Working with an Enterprise Commercial Graph
Written by Ajay Khanna for icrunchdata; originally published at https://icrunchdata.com/working-enterprise-commercial-graph/
Graph technology powers the most popular consumer data-driven applications today, such as Facebook (Social Graph), Google (Knowledge Graph) and LinkedIn (Economic Graph). And today’s enterprise, data-driven applications need an enterprise-wide Commercial Graph.
Most of the operational business applications run on relational, columnar databases, but they do not manage relationships well. Graph databases, while suited for uncovering and handling relationships, don’t have the horizontal scalability to meet enterprise needs. With graph databases, managing complete customer information at a big data scale becomes a challenge. This scalability issue limits its usage for storing and serving petabytes of data gathered from omnichannel interactions, e-commerce transactions and social networks.

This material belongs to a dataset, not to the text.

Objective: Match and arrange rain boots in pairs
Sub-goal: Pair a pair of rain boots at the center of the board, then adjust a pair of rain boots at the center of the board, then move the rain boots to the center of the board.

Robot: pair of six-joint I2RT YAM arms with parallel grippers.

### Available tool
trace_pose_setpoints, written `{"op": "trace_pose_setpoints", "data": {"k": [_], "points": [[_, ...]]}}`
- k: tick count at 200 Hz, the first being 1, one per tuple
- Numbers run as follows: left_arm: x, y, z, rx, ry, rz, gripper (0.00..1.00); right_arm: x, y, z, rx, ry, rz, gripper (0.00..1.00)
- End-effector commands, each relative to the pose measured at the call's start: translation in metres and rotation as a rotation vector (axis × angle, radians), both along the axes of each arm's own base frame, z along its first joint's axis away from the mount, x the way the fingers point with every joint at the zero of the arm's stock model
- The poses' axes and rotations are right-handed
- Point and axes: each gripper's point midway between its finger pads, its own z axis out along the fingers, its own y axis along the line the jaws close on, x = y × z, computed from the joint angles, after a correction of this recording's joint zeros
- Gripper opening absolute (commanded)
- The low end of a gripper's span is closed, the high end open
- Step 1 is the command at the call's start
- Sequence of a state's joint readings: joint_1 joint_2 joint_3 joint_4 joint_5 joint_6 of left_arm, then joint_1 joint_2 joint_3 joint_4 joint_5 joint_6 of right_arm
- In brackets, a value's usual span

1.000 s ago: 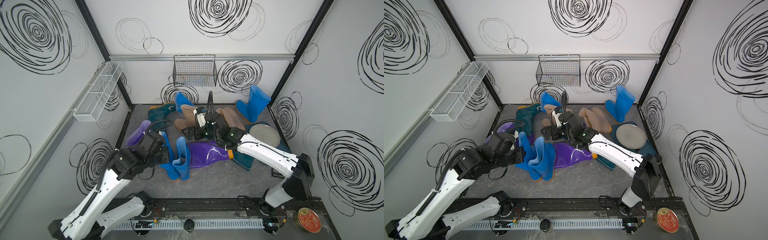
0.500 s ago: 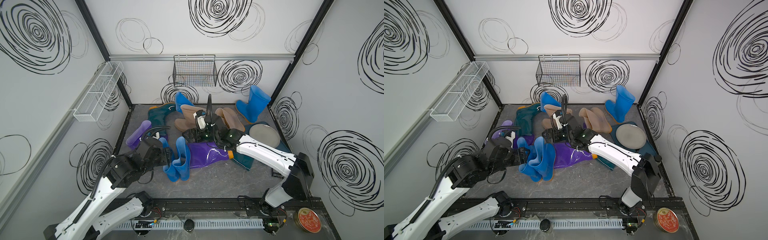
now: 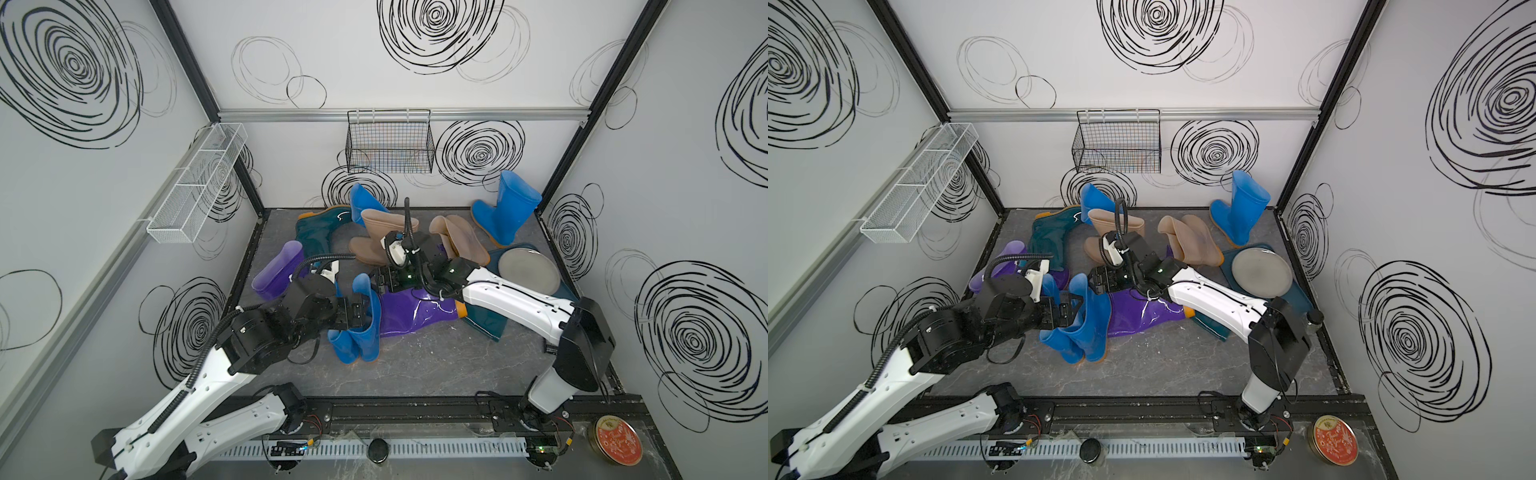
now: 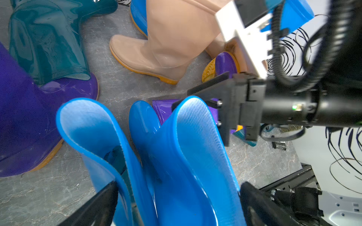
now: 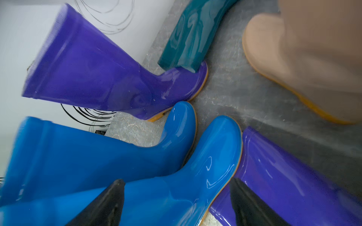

This limitation is leading to the emergence of Modern Data Management platforms built on columnar-graph hybrid stores, and other forms of polyglot persistence. An example of such polyglot data storage approach is using Cassandra as a columnar storage of all data which provides a schema-less model to store information at a big data scale. It supports elastic storage for fast access and ability to perform analytics for aggregated insights.
Moreover, adding graph technology helps model and visualize real-world relationships. A platform with hybrid columnar and graph store enables schema-on-read, graph relationship modeling and infinite horizontal scalability across all business entities with unlimited attributes.
Building a Commercial Graph on a modern data management platform requires blending data from all internal, external, third-party data subscriptions and social sources, and then matching and merging to consolidate the information. The next effort is to establish many-to-many relationships across real-life entities like peoples, products, stores, suppliers and contracts to create the graph. When you start connecting all business entities, you start getting newer insights into your customer’s needs and preferences.
For organizations, graph technology can make it easy to describe and visualize complex relationships in an easy to use interface. The simplicity, elegance and power of graph technology help solve many complex data problems with ease.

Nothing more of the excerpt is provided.